[1999] Deux heures de lucidité (2/9) – Les intellectuels

Noam Chomsky interviewé par Denis Robert & Weronika Zarachowicz

Extrait de deux chapitres du livre Deux heures de lucidité, éd. Les arènes

Retour Deux heures de lucidité (France) , 2001 Imprimer

Les intellectuels

Vous êtes un penseur majeur de notre époque, une sorte d’éternel dissident. On pourrait dire aussi que vous transmettez des «cours d’autodéfense intellectuelle», que vous donnez des clés permettant de se prémunir contre toute manipulation…

Noam Chomsky : C’est une tâche qui incombe à tout un chacun.

En réalité, le rôle des intellectuels – et cela depuis des milliers d’années – consiste à faire en sorte que les gens soient passifs, obéissants, ignorants et programmés. Alors qu’il commentait les programmes d’éducation, Ralph Waldo Emerson [1], le grand essayiste et philosophe américain du XIXesiècle, a dit : «Nous devons éduquer le peuple de sorte quil ne nous attrape pas à la gorge», autrement dit : il faut le rendre si passif qu’il ne se retournera pas contre nous. Et tel est, fondamentalement, le rôle des intellectuels dans beaucoup de domaines. Bien entendu, il y a des exceptions. Mais l’observation reste valable, en général.

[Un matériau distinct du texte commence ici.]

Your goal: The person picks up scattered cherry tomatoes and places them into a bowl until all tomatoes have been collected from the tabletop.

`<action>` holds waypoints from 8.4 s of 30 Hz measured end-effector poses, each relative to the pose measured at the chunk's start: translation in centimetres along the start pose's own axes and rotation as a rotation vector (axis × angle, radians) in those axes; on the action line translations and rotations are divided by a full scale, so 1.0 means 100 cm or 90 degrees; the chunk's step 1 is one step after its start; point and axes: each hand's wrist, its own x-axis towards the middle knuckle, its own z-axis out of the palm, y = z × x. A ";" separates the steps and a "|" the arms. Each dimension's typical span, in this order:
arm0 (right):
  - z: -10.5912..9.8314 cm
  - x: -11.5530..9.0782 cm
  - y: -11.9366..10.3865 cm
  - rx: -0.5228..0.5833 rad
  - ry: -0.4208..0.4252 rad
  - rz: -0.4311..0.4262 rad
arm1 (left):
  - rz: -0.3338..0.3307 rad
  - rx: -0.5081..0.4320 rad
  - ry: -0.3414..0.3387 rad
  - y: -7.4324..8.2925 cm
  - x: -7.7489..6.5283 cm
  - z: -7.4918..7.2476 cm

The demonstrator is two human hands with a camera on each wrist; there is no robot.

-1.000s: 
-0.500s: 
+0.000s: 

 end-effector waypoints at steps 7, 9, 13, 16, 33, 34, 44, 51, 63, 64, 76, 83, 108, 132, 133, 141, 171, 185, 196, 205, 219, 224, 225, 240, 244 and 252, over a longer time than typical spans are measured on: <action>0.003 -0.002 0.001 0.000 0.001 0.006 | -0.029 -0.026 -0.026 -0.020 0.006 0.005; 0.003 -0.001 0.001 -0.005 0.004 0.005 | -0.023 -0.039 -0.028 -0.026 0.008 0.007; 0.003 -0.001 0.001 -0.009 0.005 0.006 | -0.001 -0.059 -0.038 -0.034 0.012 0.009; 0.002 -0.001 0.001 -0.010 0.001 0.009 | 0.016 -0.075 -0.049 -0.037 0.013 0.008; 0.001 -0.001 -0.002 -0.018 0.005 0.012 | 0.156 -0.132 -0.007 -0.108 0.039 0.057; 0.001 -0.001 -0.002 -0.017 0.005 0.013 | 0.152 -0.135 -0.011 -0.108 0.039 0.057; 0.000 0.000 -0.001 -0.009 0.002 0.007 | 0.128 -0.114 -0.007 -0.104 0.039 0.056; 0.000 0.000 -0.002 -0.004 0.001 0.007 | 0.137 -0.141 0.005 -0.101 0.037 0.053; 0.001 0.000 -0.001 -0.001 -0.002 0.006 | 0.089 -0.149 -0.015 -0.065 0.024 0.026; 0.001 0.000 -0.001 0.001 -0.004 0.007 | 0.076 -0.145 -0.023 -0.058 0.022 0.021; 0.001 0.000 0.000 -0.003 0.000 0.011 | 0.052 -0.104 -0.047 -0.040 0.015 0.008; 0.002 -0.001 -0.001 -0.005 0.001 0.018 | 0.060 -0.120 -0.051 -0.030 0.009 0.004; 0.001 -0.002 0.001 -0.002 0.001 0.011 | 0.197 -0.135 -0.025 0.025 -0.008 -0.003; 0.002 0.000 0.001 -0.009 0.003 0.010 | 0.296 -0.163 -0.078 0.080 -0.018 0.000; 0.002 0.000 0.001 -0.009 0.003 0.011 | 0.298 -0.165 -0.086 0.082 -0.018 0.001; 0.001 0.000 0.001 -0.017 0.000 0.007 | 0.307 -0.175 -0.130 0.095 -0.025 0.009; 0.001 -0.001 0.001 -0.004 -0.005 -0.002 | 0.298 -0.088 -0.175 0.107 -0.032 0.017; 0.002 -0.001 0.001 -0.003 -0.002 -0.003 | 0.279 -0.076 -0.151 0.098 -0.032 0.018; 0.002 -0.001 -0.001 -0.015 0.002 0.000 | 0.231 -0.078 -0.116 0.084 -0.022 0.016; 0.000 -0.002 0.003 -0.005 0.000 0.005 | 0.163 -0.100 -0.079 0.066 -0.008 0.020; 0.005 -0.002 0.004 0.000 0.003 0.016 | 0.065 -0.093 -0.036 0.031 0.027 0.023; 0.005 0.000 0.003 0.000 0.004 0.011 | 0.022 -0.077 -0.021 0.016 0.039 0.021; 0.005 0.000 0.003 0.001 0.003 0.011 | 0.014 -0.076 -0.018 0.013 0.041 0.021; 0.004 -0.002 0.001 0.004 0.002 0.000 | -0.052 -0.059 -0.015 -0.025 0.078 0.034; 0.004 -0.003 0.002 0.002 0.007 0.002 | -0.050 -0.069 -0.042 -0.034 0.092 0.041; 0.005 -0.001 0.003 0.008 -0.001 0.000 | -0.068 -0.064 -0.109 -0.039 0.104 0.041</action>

En vous lisant, on découvre que vous luttez contre ce que vous appelez la «fabrication du consentement». Les intellectuels servent aussi à cela, non ?

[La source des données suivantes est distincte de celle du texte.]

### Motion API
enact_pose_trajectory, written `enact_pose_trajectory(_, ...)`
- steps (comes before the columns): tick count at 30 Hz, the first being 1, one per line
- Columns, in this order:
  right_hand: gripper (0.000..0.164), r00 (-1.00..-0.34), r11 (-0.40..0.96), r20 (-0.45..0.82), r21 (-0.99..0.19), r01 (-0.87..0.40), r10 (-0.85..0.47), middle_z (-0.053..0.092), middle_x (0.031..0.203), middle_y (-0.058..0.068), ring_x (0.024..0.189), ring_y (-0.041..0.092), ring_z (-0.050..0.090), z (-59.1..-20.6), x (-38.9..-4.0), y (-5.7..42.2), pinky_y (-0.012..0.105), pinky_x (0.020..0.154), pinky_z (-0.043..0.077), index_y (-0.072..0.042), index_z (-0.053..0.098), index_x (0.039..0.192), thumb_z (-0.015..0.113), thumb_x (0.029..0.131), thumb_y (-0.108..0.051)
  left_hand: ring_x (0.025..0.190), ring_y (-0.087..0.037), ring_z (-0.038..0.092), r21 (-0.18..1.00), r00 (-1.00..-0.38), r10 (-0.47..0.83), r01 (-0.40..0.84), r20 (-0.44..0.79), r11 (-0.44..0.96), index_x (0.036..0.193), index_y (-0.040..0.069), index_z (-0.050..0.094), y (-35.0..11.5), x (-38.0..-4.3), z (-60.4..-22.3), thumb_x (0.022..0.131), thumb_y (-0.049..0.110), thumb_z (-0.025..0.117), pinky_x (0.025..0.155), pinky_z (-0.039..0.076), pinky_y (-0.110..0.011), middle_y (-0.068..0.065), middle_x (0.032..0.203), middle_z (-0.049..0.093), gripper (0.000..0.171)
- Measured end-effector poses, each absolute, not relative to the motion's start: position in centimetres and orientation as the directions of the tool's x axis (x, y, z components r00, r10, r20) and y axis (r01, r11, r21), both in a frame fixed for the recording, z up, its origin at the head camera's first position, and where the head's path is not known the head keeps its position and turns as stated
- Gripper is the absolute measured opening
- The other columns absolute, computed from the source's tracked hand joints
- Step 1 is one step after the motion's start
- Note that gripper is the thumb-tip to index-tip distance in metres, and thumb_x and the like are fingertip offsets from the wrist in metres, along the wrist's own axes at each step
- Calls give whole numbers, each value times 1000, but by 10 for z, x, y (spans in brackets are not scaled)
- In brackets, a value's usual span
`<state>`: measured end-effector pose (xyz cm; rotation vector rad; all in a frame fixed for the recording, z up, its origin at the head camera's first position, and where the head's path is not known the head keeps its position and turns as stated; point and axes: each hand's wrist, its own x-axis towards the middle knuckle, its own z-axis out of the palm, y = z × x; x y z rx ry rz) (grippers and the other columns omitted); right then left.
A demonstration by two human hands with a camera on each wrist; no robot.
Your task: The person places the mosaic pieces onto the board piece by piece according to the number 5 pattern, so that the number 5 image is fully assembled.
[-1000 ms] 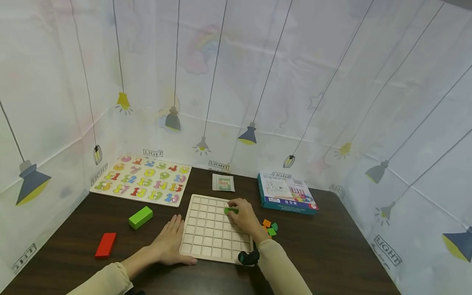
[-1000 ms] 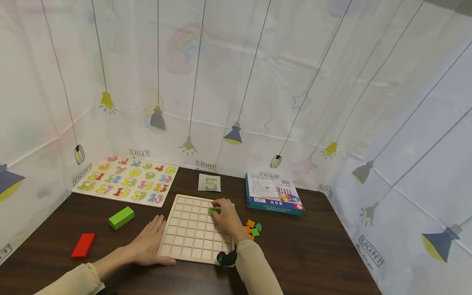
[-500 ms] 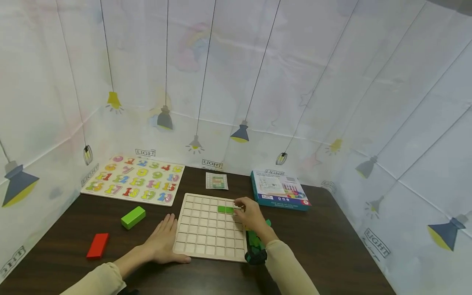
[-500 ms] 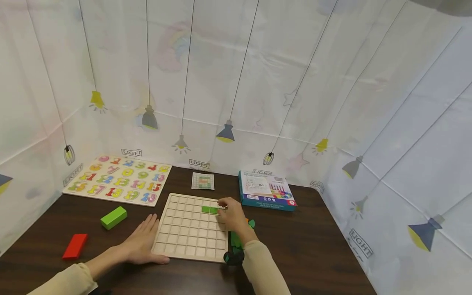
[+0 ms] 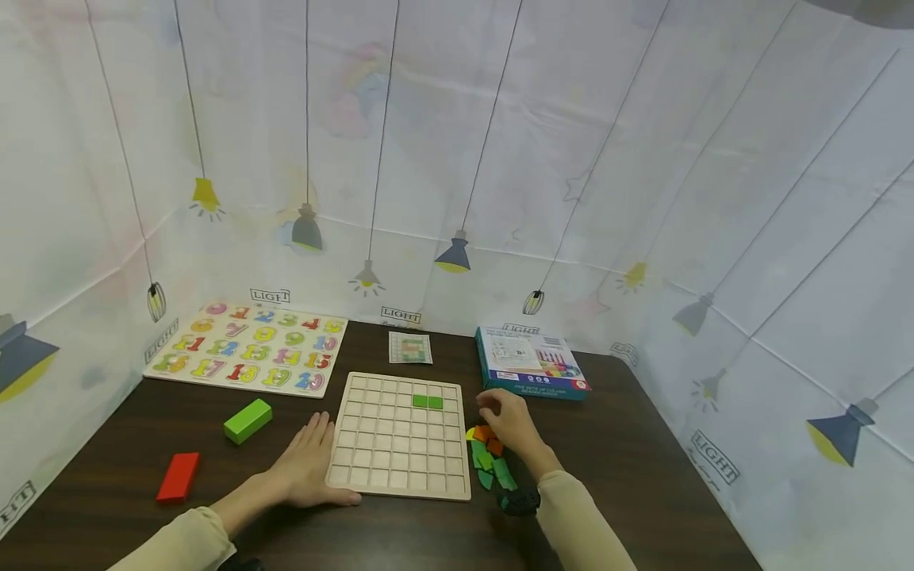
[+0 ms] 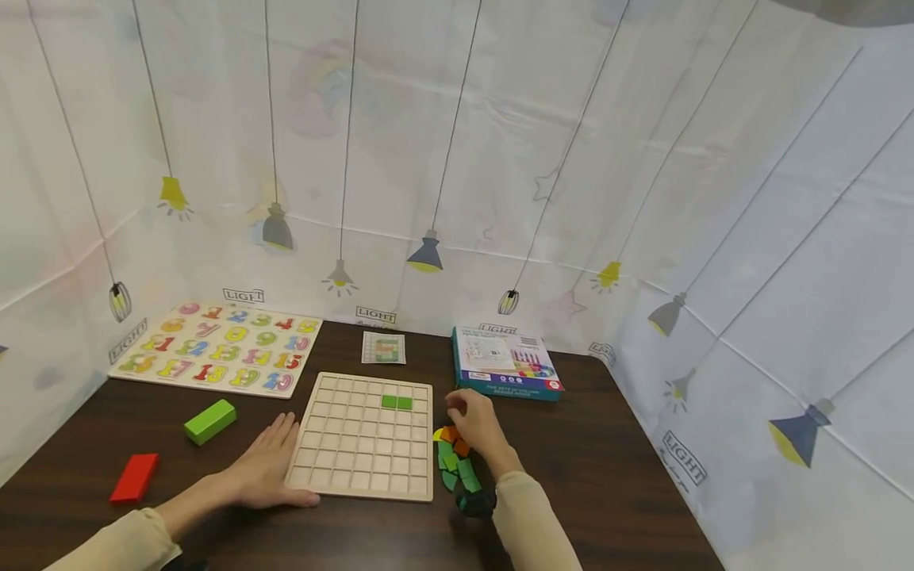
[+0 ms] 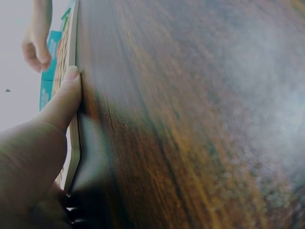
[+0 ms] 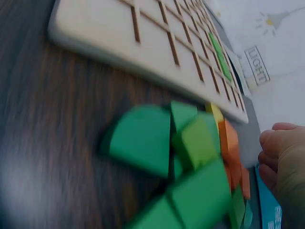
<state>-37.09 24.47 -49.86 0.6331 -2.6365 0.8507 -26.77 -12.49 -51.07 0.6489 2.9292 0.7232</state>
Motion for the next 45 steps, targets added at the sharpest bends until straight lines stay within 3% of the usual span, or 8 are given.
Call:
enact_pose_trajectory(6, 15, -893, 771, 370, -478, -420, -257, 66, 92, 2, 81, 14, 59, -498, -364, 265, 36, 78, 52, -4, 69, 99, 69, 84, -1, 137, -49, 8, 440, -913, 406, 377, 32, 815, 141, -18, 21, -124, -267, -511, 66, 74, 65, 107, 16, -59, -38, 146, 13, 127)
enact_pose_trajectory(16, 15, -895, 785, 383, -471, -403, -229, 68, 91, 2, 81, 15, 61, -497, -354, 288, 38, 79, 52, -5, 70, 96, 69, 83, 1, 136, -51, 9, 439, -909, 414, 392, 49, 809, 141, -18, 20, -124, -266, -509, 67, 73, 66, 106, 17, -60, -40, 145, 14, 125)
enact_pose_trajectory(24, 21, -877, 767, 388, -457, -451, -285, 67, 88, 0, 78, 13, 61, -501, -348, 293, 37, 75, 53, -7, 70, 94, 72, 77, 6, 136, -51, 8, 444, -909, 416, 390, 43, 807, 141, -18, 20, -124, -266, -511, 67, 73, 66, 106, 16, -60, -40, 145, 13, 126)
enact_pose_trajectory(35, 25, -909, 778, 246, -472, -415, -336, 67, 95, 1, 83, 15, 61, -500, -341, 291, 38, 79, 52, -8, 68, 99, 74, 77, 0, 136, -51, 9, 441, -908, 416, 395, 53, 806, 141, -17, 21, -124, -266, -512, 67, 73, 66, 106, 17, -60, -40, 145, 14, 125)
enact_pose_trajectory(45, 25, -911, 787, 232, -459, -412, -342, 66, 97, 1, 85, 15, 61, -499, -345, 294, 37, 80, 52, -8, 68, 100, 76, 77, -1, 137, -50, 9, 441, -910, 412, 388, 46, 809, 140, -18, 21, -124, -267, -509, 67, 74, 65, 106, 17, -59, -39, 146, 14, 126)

Chomsky : Une expression comme « fabriquer le consentement » n’est pas de moi [1]. Je l’ai empruntée à Walter Lippmann, la personnalité la plus marquante du journalisme américain, au XXesiècle, qui était aussi un esprit progressiste. Dès les années 20, il a attiré l’attention sur l’importance des techniques de propagande pour contrôler les masses et fabriquer du consentement. Les mécanismes de la démocratie telle que nous l’appliquons sont clairs : le pays doit être dirigé par des citoyens «responsables», une avant-garde – ce qui n’est pas sans rappeler le léninisme -, les autres n’ont qu’à se tenir tranquilles. Pour cela, il faut contrôler ce qu’ils pensent et les enrégimenter comme des soldats. Tels sont, incidemment, les termes exacts utilisés par un autre penseur progressiste de premier plan, Edward Bernays, l’un des fondateurs de l’immense industrie des relations publiques, qui, comme Lippmann, fît partie de la machine de propagande officielle de Woodrow Wilson [3].

C’est là qu’il puisèrent quantité de leurs idées sur la nécessité de «contrôler l’opinion publique» et de s’assurer que les citoyens restent à l’écart de la vie publique. Ces questions devinrent cruciales en Grande-Bretagne et aux États-Unis dans les années 20.

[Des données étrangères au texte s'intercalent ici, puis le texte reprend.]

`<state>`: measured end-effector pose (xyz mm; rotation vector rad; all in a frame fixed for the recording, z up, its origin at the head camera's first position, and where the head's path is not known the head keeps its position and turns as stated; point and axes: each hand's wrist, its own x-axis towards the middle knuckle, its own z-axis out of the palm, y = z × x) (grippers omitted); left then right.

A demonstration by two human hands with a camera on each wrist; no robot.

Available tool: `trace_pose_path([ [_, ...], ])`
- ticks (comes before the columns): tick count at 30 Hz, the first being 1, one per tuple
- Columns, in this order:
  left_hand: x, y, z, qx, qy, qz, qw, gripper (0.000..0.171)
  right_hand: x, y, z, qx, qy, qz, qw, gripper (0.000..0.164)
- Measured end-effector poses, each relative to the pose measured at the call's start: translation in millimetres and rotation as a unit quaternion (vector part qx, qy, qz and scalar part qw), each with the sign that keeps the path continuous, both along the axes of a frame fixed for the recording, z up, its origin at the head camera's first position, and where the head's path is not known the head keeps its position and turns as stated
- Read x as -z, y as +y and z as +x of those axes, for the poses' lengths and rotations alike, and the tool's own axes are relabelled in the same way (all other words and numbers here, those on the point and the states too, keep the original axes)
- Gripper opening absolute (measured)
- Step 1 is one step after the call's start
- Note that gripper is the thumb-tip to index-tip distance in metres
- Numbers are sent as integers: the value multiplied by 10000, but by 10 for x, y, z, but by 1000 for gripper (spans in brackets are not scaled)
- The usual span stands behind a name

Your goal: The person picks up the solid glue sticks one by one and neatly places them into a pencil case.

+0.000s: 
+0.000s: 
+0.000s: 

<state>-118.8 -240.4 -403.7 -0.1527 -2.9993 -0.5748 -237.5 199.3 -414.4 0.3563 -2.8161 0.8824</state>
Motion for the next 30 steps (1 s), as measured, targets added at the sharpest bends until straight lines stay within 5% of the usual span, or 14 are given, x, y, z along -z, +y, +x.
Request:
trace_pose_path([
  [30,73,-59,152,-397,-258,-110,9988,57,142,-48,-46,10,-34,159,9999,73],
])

Pourquoi, précisément, dans ces deux pays ?

Chomsky : Il s’agissait des sociétés industrielles où la liberté était la plus grande. Plus une société devient libre, plus il est difficile d’utiliser la force, plus il faut déployer d’énergie pour contrôler les opinions et les comportements. Ce n’est pas par hasard si l’industrie de la propagande est née en Grande-Bretagne et aux États-Unis.

Les régimes totalitaires – notamment l’Allemagne nazie, avec Joseph Goebbels – ont, eux aussi, fortement participé au développement de l’industrie de la propagande, pourtant on a le sentiment que vous les intégrez peu dans vos analyses…

C’est juste, et il y a de bonnes raisons à cela. Les régimes totalitaires sont plus transparents, plus immédiatement lisibles, et finalement moins intéressants. En outre ils n’ont pas besoin d’être très efficaces, car ils gardent toujours en réserve la possibilité d’utiliser la force et la peur; d’ailleurs, les études que j’ai lues montrent qu’ils sont bien moins efficaces. Et puis ils se sont développés plus tard, en prenant parfois pour modèles les pays occidentaux.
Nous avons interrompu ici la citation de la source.